*ACTIVITY*.
Your answer is one number, how many lines in the entries include "held".

(Stored items from a collection)

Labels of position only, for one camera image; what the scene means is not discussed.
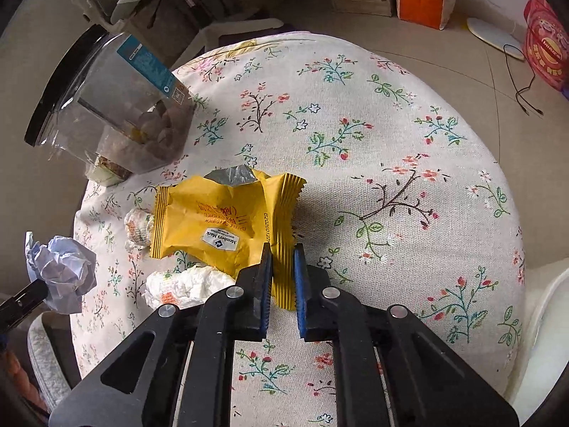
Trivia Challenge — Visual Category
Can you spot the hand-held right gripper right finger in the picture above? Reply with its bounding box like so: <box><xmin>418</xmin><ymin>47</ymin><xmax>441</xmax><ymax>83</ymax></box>
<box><xmin>293</xmin><ymin>244</ymin><xmax>519</xmax><ymax>427</ymax></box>

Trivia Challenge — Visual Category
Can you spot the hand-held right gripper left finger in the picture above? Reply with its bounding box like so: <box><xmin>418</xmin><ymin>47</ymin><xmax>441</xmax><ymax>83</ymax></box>
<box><xmin>49</xmin><ymin>242</ymin><xmax>274</xmax><ymax>427</ymax></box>

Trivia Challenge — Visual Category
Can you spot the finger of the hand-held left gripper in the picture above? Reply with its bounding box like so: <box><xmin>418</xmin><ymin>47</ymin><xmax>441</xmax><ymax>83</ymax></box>
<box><xmin>0</xmin><ymin>279</ymin><xmax>49</xmax><ymax>332</ymax></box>

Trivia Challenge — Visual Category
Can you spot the white paper ball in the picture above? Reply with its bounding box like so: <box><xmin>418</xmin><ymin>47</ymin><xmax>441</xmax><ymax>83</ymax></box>
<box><xmin>26</xmin><ymin>236</ymin><xmax>97</xmax><ymax>314</ymax></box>

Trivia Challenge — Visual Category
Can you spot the yellow snack wrapper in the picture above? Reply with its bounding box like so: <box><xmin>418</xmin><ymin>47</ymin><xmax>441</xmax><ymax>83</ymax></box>
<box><xmin>150</xmin><ymin>165</ymin><xmax>307</xmax><ymax>311</ymax></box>

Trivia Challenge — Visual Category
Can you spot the white trash bin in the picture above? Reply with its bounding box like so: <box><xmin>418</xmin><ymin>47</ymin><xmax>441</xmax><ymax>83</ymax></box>
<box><xmin>507</xmin><ymin>269</ymin><xmax>569</xmax><ymax>414</ymax></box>

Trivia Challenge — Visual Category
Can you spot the white fuzzy cloth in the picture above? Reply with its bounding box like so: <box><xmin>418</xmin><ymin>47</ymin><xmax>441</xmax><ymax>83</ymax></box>
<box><xmin>27</xmin><ymin>311</ymin><xmax>72</xmax><ymax>405</ymax></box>

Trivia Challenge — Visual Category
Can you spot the large crumpled white wrapper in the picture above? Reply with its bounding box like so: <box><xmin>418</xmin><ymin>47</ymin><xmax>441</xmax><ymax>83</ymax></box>
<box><xmin>143</xmin><ymin>264</ymin><xmax>236</xmax><ymax>310</ymax></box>

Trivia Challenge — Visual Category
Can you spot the small crumpled white wrapper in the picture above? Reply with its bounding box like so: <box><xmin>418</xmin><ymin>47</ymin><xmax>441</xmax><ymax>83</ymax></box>
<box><xmin>123</xmin><ymin>208</ymin><xmax>156</xmax><ymax>250</ymax></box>

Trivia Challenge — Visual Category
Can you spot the clear jar with yellow contents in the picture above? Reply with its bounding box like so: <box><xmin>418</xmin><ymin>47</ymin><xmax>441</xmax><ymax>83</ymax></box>
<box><xmin>86</xmin><ymin>151</ymin><xmax>134</xmax><ymax>186</ymax></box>

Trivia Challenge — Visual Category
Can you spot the clear jar with brown snacks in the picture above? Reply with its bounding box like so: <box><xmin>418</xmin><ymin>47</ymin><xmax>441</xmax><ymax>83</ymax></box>
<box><xmin>24</xmin><ymin>24</ymin><xmax>196</xmax><ymax>174</ymax></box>

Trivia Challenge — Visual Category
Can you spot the grey office chair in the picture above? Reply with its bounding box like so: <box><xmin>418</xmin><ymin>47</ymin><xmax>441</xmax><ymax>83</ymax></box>
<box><xmin>67</xmin><ymin>0</ymin><xmax>285</xmax><ymax>54</ymax></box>

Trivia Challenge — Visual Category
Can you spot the white round disc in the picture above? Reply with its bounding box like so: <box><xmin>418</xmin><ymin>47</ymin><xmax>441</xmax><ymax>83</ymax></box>
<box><xmin>467</xmin><ymin>17</ymin><xmax>527</xmax><ymax>60</ymax></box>

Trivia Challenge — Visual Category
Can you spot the red printed bucket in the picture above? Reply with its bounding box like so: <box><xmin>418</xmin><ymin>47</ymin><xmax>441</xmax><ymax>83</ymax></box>
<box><xmin>523</xmin><ymin>0</ymin><xmax>569</xmax><ymax>94</ymax></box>

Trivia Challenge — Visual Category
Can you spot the black floor cable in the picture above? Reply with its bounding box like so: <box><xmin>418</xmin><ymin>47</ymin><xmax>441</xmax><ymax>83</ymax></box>
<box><xmin>502</xmin><ymin>44</ymin><xmax>545</xmax><ymax>116</ymax></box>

*RESPONSE FOR THIS EXERCISE*.
3